My friend said, as her mother learned that her eldest brother was ill, she’d not cared about how elderly, or how frail she was, she’d ridden the bus as it shook, to transfer to the MRT, to the hospital to visit him, “an elderly woman of about a hundred, sat next to the bed, asked her son who’s, also become, an old amn, if he was thirsty, or if he needed to get his diapers changed? And even asked what she should cook for him. Like she was still young, and taking care of a five-year-old child.”
Later on, her brother went into a coma, was in critical condition, and the doctors asked if he should be resuscitated, and there were the siblings who were there caring for him, and they’d believed, that it was a matter of life and death, naturally, this decision should be made, by his child, and so, they’d called his only daughter who’s already married in, as the daughter entered into the hospital room, she’d cried on, “of course, save him! He is my father, I can’t let him die like this.”
And so, the patient was, put through an assortment of painful procedures, and surgeries, and finally, his heart started, beating again, but, he was now, in a vegetative state, his body was put under a ton of pains, and those around him were all, overcome with the burdens of caretaking too, everybody became strained and spent, slowly, the daughter started showing up less compared to her elderly grandmother in her nineties, in the end, she’d, gave her aunts and uncles her ultimatum, “I have a family too, I can’t keep on coming over to the hospital to look after him, my father is your eldest brother, naturally, you guys should shoulder up the care of him.”

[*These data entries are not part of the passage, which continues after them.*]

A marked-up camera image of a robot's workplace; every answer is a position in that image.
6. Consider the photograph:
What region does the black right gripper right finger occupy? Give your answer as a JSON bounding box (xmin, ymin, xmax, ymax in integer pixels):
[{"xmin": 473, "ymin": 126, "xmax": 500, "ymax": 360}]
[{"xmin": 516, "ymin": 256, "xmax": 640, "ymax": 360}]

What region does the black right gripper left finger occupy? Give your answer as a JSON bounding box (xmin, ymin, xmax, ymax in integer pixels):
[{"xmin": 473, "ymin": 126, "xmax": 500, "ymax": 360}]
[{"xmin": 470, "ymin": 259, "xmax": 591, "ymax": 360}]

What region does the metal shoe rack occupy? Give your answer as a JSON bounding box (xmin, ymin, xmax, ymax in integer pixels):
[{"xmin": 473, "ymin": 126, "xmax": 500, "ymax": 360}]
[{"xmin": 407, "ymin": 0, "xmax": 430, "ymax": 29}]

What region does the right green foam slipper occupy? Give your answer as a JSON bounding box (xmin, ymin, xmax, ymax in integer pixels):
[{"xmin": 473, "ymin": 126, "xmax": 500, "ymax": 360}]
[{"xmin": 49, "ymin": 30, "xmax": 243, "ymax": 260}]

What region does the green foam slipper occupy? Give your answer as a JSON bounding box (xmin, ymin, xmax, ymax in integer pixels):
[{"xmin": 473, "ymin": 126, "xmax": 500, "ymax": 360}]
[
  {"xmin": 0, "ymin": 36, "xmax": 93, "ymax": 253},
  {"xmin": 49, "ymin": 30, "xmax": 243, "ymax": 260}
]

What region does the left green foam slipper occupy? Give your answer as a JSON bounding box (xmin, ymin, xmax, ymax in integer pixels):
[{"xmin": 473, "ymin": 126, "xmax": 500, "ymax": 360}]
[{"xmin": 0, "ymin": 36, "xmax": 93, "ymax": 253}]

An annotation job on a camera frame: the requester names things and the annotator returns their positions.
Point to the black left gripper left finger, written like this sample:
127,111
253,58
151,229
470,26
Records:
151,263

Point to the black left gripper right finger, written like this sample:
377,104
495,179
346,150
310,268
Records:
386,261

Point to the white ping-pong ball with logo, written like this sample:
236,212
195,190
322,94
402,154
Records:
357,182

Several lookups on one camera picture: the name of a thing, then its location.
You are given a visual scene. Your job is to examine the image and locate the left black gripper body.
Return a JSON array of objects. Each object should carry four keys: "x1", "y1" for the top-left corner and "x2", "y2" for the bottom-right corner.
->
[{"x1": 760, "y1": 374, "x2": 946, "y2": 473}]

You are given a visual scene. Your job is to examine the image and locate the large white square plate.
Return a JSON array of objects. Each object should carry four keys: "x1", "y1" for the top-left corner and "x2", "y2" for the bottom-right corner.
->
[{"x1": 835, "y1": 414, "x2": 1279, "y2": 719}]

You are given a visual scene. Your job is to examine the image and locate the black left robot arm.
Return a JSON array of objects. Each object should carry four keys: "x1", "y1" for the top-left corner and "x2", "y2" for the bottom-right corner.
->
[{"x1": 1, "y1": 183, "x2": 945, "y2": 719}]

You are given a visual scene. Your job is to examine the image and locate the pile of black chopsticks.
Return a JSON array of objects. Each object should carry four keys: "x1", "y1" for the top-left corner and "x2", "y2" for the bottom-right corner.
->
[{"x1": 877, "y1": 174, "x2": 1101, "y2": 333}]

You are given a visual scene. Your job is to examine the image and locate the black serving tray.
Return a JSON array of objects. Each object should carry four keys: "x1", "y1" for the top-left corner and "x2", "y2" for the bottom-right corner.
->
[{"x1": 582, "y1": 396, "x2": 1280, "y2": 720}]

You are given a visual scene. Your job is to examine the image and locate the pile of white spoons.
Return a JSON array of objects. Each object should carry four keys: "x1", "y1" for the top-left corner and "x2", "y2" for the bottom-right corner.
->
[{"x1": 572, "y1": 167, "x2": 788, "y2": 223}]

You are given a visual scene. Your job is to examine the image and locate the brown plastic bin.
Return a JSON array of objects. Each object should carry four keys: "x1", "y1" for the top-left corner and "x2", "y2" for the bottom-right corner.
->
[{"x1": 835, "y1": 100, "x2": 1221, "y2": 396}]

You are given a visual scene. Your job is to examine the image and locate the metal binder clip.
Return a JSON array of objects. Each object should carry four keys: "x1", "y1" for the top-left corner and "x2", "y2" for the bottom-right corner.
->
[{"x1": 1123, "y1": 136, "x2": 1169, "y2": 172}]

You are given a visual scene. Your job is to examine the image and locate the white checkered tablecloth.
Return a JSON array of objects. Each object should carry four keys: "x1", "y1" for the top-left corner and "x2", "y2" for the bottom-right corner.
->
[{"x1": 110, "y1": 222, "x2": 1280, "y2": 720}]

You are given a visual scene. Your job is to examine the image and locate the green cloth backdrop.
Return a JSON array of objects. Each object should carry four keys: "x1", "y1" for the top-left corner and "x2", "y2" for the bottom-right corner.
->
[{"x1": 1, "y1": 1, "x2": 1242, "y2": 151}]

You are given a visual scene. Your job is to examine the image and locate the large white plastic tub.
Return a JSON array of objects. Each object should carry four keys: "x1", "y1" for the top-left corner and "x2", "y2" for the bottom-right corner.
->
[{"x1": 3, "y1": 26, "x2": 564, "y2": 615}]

As the elderly woman close by heard, she’d, lifted her head that’s completely white, “it’s no big deal, you guys can go off and busy about your own lives, children are more important, take good care of them, I will take care of this, no worries.” And so, she’d, still ridden the busses, and the MRT, to the hospital to care for her son, and, he wasn’t responsive at all, but that was, okay, as he didn’t respond to her words once before when he was still, infantile too.
From when my father was still alive, he’d loved telling us that story, “back home, as the son in his seventy was about to head out, the father in his nineties still reminded him, that the weather’s cooled, to put on an extra shirt, that there are a lot of bad people out in the world, that we must, be really careful.”
No matter how old we get, the ones who’d worried the most about us, are always going to be our parents; no matter how old we are, it’s always going to be our own young, who’d, worried us the most.
And so, this, is the story of a mother’s endless giving to her own son, and even after he fell ill, she’d still, gone to the hospitals to visit him every single day, because that is what a mother does, take care of her son, and she’d not asked for anything in return, and this, is the unconditional love of a mother, shown, toward his son, and, it’s true, that you NEVER stop worrying about your own children, unless you already KNOW fate like I do………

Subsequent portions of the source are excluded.